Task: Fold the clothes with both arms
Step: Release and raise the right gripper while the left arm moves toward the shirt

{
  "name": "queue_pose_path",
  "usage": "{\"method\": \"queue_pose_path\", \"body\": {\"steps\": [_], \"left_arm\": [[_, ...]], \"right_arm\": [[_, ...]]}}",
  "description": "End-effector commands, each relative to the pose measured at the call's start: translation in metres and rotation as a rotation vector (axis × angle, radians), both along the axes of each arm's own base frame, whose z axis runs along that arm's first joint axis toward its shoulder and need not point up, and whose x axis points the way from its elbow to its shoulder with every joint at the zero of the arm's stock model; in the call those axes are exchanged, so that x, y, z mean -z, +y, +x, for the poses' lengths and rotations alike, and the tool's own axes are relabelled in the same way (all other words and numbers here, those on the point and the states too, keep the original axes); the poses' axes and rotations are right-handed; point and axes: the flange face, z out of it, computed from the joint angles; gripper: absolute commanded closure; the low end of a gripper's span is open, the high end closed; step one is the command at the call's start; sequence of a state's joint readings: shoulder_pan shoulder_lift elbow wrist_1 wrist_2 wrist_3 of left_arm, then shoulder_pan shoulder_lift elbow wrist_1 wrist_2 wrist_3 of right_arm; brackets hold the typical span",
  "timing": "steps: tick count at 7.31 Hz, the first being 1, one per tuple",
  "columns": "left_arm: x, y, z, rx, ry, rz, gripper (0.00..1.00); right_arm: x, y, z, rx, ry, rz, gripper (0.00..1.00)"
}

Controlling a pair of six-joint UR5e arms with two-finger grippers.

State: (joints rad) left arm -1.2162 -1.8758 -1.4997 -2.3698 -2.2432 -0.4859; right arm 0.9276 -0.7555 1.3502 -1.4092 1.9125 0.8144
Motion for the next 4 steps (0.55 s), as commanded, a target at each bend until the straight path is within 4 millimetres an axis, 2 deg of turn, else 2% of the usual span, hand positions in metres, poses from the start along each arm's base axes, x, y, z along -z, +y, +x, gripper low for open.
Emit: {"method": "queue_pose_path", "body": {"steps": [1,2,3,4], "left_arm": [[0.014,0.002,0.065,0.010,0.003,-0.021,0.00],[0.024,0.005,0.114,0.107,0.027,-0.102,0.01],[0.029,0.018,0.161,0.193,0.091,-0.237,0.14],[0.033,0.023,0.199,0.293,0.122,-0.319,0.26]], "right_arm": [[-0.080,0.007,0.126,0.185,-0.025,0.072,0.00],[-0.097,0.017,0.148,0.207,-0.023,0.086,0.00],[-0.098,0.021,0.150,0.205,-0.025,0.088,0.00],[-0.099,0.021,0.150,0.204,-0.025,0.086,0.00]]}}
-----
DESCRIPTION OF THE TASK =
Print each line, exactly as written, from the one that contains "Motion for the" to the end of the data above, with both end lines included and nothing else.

ANSWER AREA =
Motion for the next 4 steps (0.55 s), as commanded, a target at each bend until the straight path is within 4 millimetres an axis, 2 deg of turn, else 2% of the usual span, hand positions in metres, poses from the start along each arm's base axes, x, y, z along -z, +y, +x, gripper low for open.
Emit: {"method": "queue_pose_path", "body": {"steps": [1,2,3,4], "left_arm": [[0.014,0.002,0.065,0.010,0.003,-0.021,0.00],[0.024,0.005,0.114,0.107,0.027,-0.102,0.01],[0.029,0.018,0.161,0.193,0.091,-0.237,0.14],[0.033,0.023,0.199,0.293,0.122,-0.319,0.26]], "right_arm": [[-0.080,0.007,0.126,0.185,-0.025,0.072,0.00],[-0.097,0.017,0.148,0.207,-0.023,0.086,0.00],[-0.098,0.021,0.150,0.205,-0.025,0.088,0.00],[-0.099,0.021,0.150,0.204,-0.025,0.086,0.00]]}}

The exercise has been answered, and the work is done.